**Problem to work on**. Check every line below, and copy those that include "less".

**Entries shown**.
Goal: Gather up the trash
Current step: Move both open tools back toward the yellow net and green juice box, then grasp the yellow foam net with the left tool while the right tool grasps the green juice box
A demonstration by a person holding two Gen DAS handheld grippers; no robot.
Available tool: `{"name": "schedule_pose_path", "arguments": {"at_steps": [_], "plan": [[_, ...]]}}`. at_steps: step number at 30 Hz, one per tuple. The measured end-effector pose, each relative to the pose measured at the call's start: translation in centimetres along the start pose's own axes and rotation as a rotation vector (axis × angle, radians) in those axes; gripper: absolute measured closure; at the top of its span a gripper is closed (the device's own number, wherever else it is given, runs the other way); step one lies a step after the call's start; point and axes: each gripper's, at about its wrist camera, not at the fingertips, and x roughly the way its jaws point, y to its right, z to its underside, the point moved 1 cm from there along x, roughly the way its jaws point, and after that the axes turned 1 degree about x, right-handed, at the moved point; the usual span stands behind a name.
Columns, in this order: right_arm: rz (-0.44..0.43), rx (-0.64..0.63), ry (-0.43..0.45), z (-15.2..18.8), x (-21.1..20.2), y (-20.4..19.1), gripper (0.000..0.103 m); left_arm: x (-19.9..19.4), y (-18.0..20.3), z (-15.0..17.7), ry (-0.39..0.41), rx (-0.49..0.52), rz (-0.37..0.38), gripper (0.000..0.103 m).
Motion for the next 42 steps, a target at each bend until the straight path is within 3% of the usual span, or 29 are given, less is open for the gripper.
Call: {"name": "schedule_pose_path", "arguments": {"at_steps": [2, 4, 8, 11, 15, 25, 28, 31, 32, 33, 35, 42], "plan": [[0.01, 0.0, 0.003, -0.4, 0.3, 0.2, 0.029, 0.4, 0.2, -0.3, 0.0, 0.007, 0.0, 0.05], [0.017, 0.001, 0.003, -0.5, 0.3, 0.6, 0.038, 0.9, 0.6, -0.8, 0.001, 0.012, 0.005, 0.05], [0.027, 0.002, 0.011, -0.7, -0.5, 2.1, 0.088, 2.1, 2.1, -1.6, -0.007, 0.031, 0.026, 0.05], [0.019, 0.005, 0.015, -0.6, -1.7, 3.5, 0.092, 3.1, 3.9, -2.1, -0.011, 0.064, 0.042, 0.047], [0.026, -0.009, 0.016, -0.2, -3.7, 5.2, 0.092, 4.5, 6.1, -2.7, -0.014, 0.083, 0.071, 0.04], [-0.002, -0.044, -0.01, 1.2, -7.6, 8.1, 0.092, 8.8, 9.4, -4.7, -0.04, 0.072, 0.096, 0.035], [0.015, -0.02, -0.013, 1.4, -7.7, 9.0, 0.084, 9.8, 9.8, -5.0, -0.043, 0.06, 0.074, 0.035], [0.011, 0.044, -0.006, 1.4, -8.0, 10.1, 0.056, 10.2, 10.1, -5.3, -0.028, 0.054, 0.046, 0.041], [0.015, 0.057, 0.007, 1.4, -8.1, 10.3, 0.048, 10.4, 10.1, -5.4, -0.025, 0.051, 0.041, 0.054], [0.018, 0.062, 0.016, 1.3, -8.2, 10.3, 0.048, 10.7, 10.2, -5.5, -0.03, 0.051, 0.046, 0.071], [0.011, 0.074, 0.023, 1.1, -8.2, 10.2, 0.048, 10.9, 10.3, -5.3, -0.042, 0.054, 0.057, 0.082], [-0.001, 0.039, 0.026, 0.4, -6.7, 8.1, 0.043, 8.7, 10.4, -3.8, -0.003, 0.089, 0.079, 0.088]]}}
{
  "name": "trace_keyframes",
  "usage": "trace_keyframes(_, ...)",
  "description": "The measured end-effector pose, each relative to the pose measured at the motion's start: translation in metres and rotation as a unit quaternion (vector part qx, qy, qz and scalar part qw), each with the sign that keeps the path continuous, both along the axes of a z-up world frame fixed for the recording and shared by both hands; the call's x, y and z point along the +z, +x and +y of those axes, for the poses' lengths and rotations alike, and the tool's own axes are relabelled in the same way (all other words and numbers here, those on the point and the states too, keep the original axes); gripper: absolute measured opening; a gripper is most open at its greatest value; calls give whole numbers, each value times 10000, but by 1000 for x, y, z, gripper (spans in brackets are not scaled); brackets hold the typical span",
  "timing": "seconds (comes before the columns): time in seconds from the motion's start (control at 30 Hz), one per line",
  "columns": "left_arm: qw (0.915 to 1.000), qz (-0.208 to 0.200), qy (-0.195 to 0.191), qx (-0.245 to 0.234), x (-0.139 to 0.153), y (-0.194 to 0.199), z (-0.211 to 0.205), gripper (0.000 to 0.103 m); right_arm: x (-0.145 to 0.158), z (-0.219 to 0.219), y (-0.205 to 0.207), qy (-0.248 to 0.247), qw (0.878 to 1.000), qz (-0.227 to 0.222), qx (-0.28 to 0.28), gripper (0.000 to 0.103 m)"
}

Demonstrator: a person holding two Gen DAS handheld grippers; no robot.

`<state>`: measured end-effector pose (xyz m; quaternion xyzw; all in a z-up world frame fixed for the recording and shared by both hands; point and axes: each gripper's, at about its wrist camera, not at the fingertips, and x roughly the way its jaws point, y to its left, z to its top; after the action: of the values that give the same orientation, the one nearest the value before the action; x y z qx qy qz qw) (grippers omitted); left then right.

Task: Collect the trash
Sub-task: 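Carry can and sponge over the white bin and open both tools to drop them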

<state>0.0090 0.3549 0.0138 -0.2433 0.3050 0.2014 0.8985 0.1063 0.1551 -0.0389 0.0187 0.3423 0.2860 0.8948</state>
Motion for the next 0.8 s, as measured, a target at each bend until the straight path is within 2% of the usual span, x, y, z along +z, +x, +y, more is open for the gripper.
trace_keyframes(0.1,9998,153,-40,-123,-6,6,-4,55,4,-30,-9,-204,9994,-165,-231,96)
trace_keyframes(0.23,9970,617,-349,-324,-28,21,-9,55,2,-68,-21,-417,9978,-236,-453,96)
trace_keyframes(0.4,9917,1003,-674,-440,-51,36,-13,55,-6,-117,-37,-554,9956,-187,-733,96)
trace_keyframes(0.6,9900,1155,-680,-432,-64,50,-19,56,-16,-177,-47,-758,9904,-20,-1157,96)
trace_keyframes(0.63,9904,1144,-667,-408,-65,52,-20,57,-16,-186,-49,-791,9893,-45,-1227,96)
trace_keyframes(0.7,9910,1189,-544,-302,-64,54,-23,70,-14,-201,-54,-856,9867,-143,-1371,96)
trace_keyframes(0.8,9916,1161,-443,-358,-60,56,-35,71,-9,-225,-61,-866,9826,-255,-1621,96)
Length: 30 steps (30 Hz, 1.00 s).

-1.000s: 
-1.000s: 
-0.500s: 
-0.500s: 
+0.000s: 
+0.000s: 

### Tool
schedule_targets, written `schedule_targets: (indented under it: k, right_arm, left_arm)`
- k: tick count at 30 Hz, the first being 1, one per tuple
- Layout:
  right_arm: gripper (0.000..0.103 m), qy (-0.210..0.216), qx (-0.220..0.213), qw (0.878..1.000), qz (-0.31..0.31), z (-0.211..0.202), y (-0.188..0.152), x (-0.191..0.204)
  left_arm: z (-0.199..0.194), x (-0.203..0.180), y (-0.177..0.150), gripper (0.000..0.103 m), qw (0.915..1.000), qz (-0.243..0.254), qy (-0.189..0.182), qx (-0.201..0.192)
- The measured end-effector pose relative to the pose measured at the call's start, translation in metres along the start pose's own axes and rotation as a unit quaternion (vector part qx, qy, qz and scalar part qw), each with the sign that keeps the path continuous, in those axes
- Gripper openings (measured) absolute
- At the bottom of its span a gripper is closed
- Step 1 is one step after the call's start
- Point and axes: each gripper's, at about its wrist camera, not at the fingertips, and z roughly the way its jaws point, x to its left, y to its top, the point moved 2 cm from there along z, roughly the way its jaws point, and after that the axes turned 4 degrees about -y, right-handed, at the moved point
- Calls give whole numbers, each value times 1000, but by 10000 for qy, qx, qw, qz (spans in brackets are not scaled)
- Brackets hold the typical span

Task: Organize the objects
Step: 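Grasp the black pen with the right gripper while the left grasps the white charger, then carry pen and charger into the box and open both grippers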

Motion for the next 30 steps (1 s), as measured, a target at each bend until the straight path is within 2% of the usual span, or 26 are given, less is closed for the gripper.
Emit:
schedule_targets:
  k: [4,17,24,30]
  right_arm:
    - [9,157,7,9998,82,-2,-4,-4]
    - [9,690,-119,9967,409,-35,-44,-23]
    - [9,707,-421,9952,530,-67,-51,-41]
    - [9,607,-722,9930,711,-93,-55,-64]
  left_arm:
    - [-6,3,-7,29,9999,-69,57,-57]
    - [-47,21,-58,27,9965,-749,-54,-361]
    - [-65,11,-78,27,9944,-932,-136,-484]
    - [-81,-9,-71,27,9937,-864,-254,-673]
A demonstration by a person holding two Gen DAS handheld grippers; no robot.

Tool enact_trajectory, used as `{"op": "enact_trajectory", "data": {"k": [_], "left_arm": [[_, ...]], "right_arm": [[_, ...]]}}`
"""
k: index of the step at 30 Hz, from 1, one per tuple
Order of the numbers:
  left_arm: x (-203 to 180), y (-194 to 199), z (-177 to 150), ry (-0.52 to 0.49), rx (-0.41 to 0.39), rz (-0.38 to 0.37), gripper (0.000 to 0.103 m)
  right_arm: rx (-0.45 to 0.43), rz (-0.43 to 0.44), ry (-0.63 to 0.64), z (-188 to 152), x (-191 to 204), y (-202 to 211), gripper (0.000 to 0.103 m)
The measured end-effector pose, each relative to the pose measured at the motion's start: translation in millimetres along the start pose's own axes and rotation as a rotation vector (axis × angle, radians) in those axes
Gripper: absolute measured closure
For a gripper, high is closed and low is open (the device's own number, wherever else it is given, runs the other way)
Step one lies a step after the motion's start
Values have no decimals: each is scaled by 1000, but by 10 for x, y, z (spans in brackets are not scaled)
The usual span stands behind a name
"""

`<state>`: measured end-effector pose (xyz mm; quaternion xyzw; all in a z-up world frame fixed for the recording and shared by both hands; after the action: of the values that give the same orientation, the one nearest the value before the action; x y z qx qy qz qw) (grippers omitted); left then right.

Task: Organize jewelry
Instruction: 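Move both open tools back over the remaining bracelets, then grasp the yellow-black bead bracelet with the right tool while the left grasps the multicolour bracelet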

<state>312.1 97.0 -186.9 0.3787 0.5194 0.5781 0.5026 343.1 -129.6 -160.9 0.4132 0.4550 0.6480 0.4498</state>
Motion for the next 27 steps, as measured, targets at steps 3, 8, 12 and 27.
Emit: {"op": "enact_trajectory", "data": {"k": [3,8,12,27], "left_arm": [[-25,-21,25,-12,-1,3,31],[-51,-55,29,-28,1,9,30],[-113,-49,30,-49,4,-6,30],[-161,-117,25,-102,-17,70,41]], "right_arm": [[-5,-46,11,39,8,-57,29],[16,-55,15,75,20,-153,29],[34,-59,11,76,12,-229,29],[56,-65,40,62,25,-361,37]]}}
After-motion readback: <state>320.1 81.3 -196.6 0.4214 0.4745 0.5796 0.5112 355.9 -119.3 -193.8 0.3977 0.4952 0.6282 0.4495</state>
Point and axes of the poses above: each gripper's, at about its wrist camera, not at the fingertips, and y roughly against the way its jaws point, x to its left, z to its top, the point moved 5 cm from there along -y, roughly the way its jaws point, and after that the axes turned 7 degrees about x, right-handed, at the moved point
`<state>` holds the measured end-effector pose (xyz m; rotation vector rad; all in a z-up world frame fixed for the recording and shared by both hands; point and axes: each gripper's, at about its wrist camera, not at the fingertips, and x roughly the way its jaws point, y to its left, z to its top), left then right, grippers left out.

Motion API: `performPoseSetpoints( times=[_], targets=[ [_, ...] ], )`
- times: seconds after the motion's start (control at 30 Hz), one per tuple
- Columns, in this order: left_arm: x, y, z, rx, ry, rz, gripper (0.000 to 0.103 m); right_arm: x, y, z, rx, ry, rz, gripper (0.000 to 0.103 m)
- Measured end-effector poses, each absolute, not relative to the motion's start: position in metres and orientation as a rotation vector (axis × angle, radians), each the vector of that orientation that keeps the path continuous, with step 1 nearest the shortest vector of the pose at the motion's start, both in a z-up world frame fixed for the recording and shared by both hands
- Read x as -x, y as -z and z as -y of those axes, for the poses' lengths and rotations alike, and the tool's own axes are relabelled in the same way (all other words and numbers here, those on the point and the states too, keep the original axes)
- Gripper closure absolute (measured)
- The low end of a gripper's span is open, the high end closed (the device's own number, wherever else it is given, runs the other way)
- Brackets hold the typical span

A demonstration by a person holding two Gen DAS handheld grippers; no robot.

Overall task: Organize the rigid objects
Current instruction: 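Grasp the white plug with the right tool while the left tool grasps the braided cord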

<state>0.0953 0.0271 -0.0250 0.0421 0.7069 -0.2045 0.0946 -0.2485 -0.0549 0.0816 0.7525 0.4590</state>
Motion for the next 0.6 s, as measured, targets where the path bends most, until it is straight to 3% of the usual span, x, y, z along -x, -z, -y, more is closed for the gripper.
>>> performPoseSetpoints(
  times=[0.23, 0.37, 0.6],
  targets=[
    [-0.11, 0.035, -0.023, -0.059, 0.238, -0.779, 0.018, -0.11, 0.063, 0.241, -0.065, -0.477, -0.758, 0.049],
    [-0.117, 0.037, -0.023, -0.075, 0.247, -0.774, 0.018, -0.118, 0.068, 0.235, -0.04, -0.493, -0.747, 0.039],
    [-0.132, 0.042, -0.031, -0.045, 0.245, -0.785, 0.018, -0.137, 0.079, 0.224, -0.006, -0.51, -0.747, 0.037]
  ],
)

**Output of the exercise**.
Motion for the next 42 steps, a target at each bend until the straight path is within 3% of the usual span, or 29 are given, less is open for the gripper.
Motion for the next 30 steps (1 s), as measured, a target at each bend until the straight path is within 2% of the usual span, or 26 are given, less is closed for the gripper.

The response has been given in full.